## ACTIVITY
From the records below, transcribe only the lines running from the one with "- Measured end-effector" through the one with "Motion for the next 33". Keep both of those end lines.

## DATASET
____

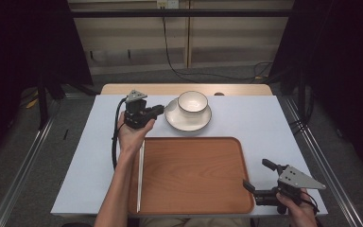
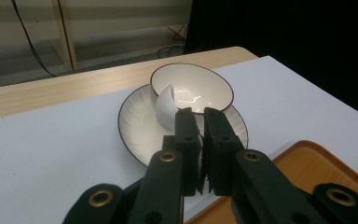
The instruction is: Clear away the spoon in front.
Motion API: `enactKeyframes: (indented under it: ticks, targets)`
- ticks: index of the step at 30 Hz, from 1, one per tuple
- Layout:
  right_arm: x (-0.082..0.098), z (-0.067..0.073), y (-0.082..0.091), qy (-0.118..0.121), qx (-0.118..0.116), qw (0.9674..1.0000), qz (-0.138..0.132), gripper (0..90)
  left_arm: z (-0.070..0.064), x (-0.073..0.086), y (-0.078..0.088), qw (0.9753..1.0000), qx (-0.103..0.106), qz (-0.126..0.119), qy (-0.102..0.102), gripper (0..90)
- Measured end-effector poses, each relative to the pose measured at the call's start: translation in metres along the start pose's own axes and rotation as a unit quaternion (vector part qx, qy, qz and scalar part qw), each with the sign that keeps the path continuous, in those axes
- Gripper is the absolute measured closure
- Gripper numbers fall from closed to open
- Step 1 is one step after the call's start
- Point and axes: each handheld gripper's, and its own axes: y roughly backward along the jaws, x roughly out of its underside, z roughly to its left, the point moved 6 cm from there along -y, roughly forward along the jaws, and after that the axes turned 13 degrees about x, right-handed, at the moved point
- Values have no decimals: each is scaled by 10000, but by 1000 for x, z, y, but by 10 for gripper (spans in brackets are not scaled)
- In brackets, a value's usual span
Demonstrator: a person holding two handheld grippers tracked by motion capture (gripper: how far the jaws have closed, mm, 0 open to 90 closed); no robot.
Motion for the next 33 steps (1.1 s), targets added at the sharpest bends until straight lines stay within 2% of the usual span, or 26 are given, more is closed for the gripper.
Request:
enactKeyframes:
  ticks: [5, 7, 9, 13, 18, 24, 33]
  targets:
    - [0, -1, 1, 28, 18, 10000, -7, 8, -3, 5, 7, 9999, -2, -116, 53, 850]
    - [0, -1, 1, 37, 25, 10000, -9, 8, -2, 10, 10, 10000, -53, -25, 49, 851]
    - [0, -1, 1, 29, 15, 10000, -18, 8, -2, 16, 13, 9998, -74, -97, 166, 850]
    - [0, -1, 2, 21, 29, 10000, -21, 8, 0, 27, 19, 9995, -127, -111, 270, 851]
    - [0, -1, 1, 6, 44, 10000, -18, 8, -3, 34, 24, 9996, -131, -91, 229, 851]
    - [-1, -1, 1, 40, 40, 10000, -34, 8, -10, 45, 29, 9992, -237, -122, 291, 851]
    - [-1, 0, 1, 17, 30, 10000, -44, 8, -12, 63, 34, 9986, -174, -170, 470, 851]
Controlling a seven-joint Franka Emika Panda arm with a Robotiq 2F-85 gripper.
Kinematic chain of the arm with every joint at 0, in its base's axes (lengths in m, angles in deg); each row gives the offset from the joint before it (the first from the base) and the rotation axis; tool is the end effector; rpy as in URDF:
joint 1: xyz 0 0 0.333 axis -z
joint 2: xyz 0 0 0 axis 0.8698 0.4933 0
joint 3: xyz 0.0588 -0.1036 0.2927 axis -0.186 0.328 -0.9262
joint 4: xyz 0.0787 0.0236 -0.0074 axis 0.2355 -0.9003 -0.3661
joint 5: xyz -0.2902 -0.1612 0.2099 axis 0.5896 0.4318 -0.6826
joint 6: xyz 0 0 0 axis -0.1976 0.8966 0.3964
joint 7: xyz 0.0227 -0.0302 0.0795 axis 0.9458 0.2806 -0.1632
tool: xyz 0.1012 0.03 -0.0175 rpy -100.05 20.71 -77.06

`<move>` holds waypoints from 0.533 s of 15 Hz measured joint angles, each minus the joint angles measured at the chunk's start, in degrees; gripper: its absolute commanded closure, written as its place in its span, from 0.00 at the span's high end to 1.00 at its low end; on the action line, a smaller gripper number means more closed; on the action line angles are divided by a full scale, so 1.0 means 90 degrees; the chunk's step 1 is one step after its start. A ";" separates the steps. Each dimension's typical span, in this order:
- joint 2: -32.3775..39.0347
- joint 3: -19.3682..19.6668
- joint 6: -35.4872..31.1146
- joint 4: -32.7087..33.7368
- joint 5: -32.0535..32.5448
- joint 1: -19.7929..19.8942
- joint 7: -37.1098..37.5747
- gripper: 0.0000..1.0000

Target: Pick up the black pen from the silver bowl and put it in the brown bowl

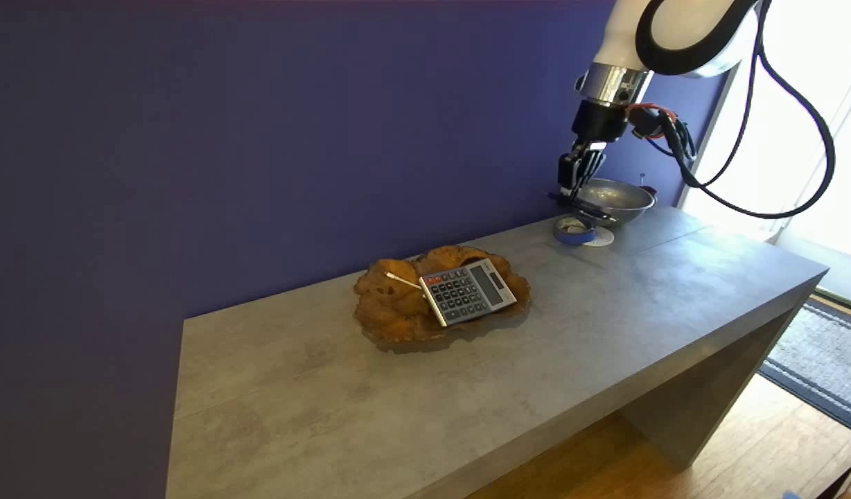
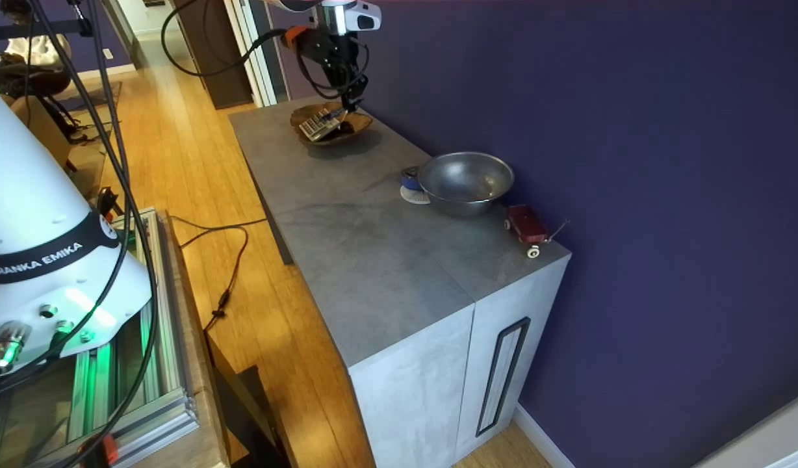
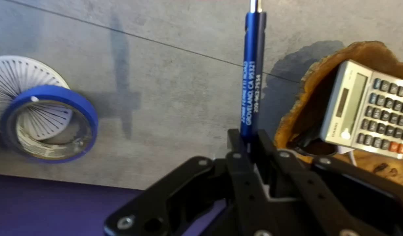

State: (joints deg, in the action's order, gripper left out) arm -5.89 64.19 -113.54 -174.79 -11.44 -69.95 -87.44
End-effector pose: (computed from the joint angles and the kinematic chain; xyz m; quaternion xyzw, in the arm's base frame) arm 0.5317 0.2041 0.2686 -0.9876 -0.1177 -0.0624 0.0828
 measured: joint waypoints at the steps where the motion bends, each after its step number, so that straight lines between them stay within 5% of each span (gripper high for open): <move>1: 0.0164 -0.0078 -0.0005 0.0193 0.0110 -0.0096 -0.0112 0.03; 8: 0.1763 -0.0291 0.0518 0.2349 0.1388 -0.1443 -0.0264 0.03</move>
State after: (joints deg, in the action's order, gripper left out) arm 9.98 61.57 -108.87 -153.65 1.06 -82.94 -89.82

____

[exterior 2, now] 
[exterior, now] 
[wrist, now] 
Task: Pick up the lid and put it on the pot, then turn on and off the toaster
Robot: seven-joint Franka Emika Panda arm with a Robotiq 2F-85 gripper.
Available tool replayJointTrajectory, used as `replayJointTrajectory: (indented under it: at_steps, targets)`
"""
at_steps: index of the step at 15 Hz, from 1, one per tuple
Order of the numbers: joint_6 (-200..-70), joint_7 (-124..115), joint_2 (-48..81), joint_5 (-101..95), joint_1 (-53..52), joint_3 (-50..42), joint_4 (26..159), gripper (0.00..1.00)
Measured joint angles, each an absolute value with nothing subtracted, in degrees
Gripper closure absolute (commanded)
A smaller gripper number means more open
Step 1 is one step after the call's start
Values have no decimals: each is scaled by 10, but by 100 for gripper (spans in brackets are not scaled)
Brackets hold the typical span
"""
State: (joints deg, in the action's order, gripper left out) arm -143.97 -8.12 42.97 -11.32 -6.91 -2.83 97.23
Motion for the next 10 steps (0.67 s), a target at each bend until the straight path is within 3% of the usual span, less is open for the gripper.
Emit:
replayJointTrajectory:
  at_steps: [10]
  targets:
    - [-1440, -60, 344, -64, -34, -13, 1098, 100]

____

## ANSWER TO THIS EXERCISE
- Measured end-effector poses, each relative to the pose measured at the call's start: translation in metres along the start pose's own axes and rotation as a unit quaternion (vector part qx, qy, qz and scalar part qw), each with the sign that keeps the path continuous, in those axes
- Gripper is the absolute measured closure
- Gripper numbers fall from closed to open
- Step 1 is one step after the call's start
- Point and axes: each handheld gripper's, and its own axes: y roughly backward along the jaws, x roughly out of its underside, z roughly to its left, the point moved 6 cm from there along -y, roughly forward along the jaws, and after that the axes turned 13 degrees about x, right-handed, at the moved point
- Values have no decimals: each is scaled by 10000, but by 1000 for x, z, y, but by 10 for gripper (spans in brackets are not scaled)
- In brackets, a value's usual span
Demonstrator: a person holding two handheld grippers tracked by motion capture (gripper: how far the jaws have closed, mm, 0 open to 90 closed); no robot.
Motion for the next 33 steps (1.1 s), targets added at the sharpest bends until straight lines stay within 2% of the usual span, or 26 are given, more is closed for the gripper.

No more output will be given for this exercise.